Upgrading ceph-osd from Kilo to Mitaka "misses" /var/lib/ceph ownership change

Bug #1611082 reported by Rafael David Tinoco
12
This bug affects 2 people
Affects Status Importance Assigned to Milestone
Ceph OSD Charm
Fix Released
High
James Page
ceph-osd (Juju Charms Collection)
Invalid
High
James Page

Bug Description

I just upgraded ceph-{osd,mon} from Kilo to Mitaka (when doing a full OpenStack upgrade)
and it looks like the charm missed the step described in:

http://docs.ceph.com/docs/master/release-notes/#upgrading-from-hammer

Fix the ownership:

chown -R ceph:ceph /var/lib/ceph
chown -R ceph:ceph /var/log/ceph

As you can see in the log files:

http://paste.ubuntu.com/22719924/
http://paste.ubuntu.com/22719976/

Fixing the ownership by hand makes the error:

 No block devices detected using current configuration

To disappear from juju status.

Tags: sts
tags: added: sts
Changed in ceph-osd (Juju Charms Collection):
assignee: nobody → Jorge Niedbalski (niedbalski)
importance: Undecided → Medium
Revision history for this message
Rafael David Tinoco (rafaeldtinoco) wrote :

I just updated the charm by trigger the upgrade process changing the source:

juju set ceph-mon source='trusty-proposed/mitaka'
juju set ceph-osd source='trusty-proposed/mitaka'

From the charm.

Revision history for this message
Edward Hope-Morley (hopem) wrote :

I think that the package itself should be responsible for ensuring that the path is accessible by the version ceph it is installing. The charm can/should certainly implement a workaround as well though.

Revision history for this message
Chris Holcombe (xfactor973) wrote :

I actually committed a fix for this. I hit this also myself. Here's the patch: https://review.openstack.org/#/c/345646/ for ceph-mon and https://review.openstack.org/#/c/345647/ for ceph-osd. Just be aware that if you have a lot of data in your cluster this could be extremely slow or fail.

Revision history for this message
Chris Holcombe (xfactor973) wrote :

I agree with you Ed. The package should ensure this. The charm fix is a band-aid.

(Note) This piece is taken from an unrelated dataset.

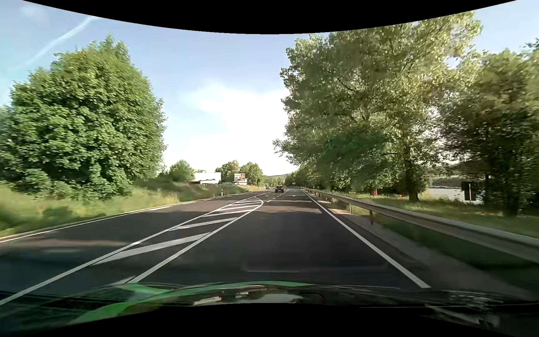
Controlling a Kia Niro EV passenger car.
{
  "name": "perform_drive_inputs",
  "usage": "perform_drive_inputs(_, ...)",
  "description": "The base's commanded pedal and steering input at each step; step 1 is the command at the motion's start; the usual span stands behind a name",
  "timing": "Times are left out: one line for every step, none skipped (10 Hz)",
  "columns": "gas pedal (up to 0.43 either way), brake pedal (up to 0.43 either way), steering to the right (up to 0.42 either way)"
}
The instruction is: Follow the waypoints while adhering to traffic rules and regulations
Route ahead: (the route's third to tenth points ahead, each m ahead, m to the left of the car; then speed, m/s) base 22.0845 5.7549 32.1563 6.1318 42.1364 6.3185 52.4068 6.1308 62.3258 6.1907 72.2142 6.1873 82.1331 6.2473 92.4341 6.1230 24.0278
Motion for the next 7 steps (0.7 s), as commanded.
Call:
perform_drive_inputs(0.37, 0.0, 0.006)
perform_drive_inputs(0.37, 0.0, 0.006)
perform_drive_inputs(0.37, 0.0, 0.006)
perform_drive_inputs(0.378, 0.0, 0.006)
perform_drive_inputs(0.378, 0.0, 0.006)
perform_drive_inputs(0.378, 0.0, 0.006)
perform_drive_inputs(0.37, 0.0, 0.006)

Revision history for this message
Rafael David Tinoco (rafaeldtinoco) wrote :

+1

Revision history for this message
James Page (james-page) wrote :

Actually the package *can't* do this - the packaging is configured not to restart or attempt to manage the ceph daemons during normal package updates; the reason being is that you need to co-ordinate this just like any other outage, and doing it during a package upgrade is not ideal and can cause huge lag in a large cluster during the package update transaction.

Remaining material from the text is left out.